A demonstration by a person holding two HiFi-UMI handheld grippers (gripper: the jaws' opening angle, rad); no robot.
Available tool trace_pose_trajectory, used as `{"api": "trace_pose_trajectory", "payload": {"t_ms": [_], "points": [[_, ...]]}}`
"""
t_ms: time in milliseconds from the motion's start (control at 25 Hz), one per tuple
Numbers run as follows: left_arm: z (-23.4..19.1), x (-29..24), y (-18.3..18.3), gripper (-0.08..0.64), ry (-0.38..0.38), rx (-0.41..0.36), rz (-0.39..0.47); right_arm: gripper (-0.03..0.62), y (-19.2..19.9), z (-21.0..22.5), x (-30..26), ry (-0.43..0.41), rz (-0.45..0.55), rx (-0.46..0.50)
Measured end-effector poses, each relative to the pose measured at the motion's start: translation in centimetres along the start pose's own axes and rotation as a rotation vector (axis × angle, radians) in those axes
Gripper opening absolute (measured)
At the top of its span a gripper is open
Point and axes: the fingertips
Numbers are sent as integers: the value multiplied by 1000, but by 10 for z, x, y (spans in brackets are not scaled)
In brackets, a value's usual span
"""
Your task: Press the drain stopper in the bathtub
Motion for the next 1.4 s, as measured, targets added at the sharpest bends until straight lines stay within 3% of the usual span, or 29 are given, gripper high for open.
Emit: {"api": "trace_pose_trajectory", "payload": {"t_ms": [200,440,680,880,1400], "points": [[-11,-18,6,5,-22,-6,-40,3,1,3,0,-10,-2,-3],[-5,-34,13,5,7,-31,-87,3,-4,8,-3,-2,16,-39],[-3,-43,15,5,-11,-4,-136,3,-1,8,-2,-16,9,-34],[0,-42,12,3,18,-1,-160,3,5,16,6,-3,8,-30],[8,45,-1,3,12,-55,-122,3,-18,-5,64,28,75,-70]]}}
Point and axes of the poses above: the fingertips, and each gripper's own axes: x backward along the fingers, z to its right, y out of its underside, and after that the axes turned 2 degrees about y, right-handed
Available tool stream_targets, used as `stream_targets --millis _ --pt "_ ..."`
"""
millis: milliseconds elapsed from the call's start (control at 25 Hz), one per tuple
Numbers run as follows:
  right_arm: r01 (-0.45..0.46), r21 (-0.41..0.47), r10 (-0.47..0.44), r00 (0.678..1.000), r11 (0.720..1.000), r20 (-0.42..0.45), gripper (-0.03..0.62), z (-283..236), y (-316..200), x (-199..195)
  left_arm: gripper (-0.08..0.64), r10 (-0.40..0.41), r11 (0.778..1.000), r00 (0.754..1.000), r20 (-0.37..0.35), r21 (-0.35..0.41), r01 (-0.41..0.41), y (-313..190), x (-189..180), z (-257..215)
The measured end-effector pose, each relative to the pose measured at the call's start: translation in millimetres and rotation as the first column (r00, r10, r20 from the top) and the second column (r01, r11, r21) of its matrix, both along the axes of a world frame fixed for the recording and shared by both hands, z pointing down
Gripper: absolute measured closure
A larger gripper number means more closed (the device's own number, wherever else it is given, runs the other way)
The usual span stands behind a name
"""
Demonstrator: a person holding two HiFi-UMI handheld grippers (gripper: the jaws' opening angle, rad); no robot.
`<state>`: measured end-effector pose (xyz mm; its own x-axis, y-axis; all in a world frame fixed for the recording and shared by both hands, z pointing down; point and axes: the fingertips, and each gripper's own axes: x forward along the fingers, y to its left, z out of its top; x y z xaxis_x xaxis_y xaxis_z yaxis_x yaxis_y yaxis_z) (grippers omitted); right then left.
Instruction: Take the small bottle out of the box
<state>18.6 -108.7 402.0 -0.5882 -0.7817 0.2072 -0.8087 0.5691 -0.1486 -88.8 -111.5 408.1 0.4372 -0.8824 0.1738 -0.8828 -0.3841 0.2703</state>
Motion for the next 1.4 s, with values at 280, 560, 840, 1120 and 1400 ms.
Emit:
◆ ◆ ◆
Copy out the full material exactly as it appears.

A demonstration by a person holding two HiFi-UMI handheld grippers (gripper: the jaws' opening angle, rad); no robot.
Available tool trace_pose_trajectory, used as `{"api": "trace_pose_trajectory", "payload": {"t_ms": [_], "points": [[_, ...]]}}`
"""
t_ms: time in milliseconds from the motion's start (control at 25 Hz), one per tuple
Numbers run as follows: left_arm: z (-23.4..19.1), x (-29..24), y (-18.3..18.3), gripper (-0.08..0.64), ry (-0.38..0.38), rx (-0.41..0.36), rz (-0.39..0.47); right_arm: gripper (-0.03..0.62), y (-19.2..19.9), z (-21.0..22.5), x (-30..26), ry (-0.43..0.41), rz (-0.45..0.55), rx (-0.46..0.50)
Measured end-effector poses, each relative to the pose measured at the motion's start: translation in centimetres along the start pose's own axes and rotation as a rotation vector (axis × angle, radians) in those axes
Gripper opening absolute (measured)
At the top of its span a gripper is open
Point and axes: the fingertips
Numbers are sent as integers: the value multiplied by 1000, but by 10 for z, x, y (spans in brackets are not scaled)
In brackets, a value's usual span
"""
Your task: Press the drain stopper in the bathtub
Motion for the next 1.4 s, as measured, targets added at the sharpest bends until straight lines stay within 3% of the usual span, or 29 are given, gripper high for open.
Emit: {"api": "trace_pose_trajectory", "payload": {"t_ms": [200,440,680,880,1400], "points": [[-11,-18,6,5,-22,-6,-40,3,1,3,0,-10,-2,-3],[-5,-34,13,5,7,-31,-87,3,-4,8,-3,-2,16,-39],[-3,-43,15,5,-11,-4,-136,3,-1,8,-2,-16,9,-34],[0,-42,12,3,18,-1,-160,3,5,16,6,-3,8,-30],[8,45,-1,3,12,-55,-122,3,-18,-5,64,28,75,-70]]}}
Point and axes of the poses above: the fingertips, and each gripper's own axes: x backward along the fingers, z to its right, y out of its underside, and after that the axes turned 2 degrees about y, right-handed
Available tool stream_targets, used as `stream_targets --millis _ --pt "_ ..."`
"""
millis: milliseconds elapsed from the call's start (control at 25 Hz), one per tuple
Numbers run as follows:
  right_arm: r01 (-0.45..0.46), r21 (-0.41..0.47), r10 (-0.47..0.44), r00 (0.678..1.000), r11 (0.720..1.000), r20 (-0.42..0.45), gripper (-0.03..0.62), z (-283..236), y (-316..200), x (-199..195)
  left_arm: gripper (-0.08..0.64), r10 (-0.40..0.41), r11 (0.778..1.000), r00 (0.754..1.000), r20 (-0.37..0.35), r21 (-0.35..0.41), r01 (-0.41..0.41), y (-313..190), x (-189..180), z (-257..215)
The measured end-effector pose, each relative to the pose measured at the call's start: translation in millimetres and rotation as the first column (r00, r10, r20 from the top) and the second column (r01, r11, r21) of its matrix, both along the axes of a world frame fixed for the recording and shared by both hands, z pointing down
Gripper: absolute measured closure
A larger gripper number means more closed (the device's own number, wherever else it is given, runs the other way)
The usual span stands behind a name
"""
Demonstrator: a person holding two HiFi-UMI handheld grippers (gripper: the jaws' opening angle, rad); no robot.
`<state>`: measured end-effector pose (xyz mm; its own x-axis, y-axis; all in a world frame fixed for the recording and shared by both hands, z pointing down; point and axes: the fingertips, and each gripper's own axes: x forward along the fingers, y to its left, z out of its top; x y z xaxis_x xaxis_y xaxis_z yaxis_x yaxis_y yaxis_z) (grippers omitted); right then left.
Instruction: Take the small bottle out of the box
<state>18.6 -108.7 402.0 -0.5882 -0.7817 0.2072 -0.8087 0.5691 -0.1486 -88.8 -111.5 408.1 0.4372 -0.8824 0.1738 -0.8828 -0.3841 0.2703</state>
Motion for the next 1.4 s, with values at 280, 560, 840, 1120 and 1400 ms.
Emit:

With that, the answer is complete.